C’est tout cela qu’on appelle les “sciences contemplatives” ?
Oui, toutes ces recherches qui portent sur les pratiques contemplatives comme la méditation bouddhique, le yoga, les pratiques contemplatives chrétiennes, etc. Le Canadien Mario Beauregard a étudié des soeurs carmélites en prière. Mais il reste encore de larges champs à défricher. Par exemple, pourquoi la pratique tantrique du Tummo a-t-elle pour effet de pouvoir contrôler la température corporelle ? On ne sait pas encore très bien comment ça marche. (…)

On parle de plus en plus d’amplifier nos capacités cognitives par la technologie. La méditation serait-elle une manière plus “naturelle” de le faire ?
Ce n’est pas son but premier, même si le parallèle est parfois fait. On la compare ainsi avec les techniques de neurofeedback pour interagir avec les ondes cérébrales par l’image, le son et l’électricité, au moyen d’électroencéphalogrammes. Certains scientifiques se demandent aussi comment la neuro-ingénierie pourrait accélérer le développement de l’expérience contemplative.

Quel rôle joue le Mind & Life Institute ? Sa conférence annuelle est devenue le Davos de la méditation. Mais c’est un organisme d’inspiration bouddhique. Vous ne craignez pas le prosélytisme ?
C’est un catalyseur.
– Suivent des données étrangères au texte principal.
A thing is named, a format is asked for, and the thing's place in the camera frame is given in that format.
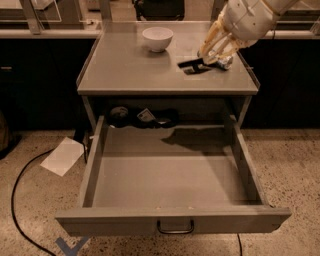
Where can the white ceramic bowl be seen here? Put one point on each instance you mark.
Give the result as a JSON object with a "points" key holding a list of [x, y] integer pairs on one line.
{"points": [[157, 39]]}

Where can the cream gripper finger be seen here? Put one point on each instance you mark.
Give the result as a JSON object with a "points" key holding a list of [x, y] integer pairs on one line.
{"points": [[218, 49], [216, 31]]}

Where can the white tag card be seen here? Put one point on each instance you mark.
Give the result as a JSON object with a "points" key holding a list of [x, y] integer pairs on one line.
{"points": [[146, 115]]}

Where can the grey cabinet counter unit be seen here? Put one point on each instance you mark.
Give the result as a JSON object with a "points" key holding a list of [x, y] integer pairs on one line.
{"points": [[120, 70]]}

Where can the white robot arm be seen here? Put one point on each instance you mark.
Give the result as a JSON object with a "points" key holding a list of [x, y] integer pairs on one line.
{"points": [[283, 5]]}

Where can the grey open top drawer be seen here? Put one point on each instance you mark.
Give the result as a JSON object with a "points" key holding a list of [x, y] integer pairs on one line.
{"points": [[202, 172]]}

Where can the crumpled silver blue snack bag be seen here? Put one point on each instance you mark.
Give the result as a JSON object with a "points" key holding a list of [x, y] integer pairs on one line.
{"points": [[225, 63]]}

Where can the black rxbar chocolate wrapper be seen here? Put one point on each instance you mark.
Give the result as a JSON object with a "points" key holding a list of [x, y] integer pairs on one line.
{"points": [[195, 66]]}

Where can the dark clutter behind drawer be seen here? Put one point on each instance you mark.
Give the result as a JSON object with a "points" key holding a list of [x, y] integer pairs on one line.
{"points": [[120, 117]]}

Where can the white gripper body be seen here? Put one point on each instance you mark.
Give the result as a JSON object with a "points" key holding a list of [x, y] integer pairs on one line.
{"points": [[242, 24]]}

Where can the white paper sheet on floor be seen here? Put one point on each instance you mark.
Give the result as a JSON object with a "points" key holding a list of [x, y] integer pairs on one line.
{"points": [[63, 157]]}

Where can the black metal drawer handle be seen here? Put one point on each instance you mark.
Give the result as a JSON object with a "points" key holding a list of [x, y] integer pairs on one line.
{"points": [[175, 228]]}

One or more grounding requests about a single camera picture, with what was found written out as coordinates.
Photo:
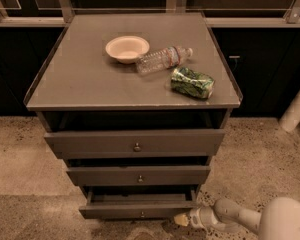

Son rôle n’est pas de financer les recherches, mais de promouvoir une recherche d’excellence. Après, si ses responsables allaient trop loin dans le sociétal, surtout l’éducation, on pourrait s’inquiéter d’un possible prosélytisme. Il faut être là aussi très prudent. Le rôle de la science, c’est la recherche fondamentale au sens pur. Il faut accepter de publier des résultats négatifs et reconnaître que la méditation ne marche pas toujours. Willoughby Britton, chercheuse à la Brown University, a ainsi commencé de faire l’inventaire des problèmes posés par les retraites intensives. Elle a constaté quelques très rares cas de problèmes psychiatriques, des gens qui ont pratiqué intensivement et sans supervision, ou qui avaient des problèmes psychologiques à l’origine. Ce qui montre qu’il faut absolument se poser la question : la méditation est-elle faite pour tout le monde, et notamment pour les enfants ou pour les schizophrènes ?

Et l’utilisation des résultats scientifiques pour vendre les techniques méditatives comme outils de performance et de relaxation ?
C’est un autre écueil. Plus la méditation devient populaire, plus les gens en parlent sans vraiment savoir ce que c’est. Les scientifiques peuvent lutter contre cela, en montrant les différences entre les pratiques. Il n’y a pas qu’une seule méditation, comme il n’y a pas qu’un seul sport. Chaque sport fait travailler plus ou moins la cardio, les différents muscles, le contrôle moteur… De la même manière, il y a des familles de méditation. Dans la tradition bouddhique, certains manuels parlent, sans doute de manière métaphorique, de 84 000 formes de méditations. L’enseignant doit choisir celle appropriée à chaque individu.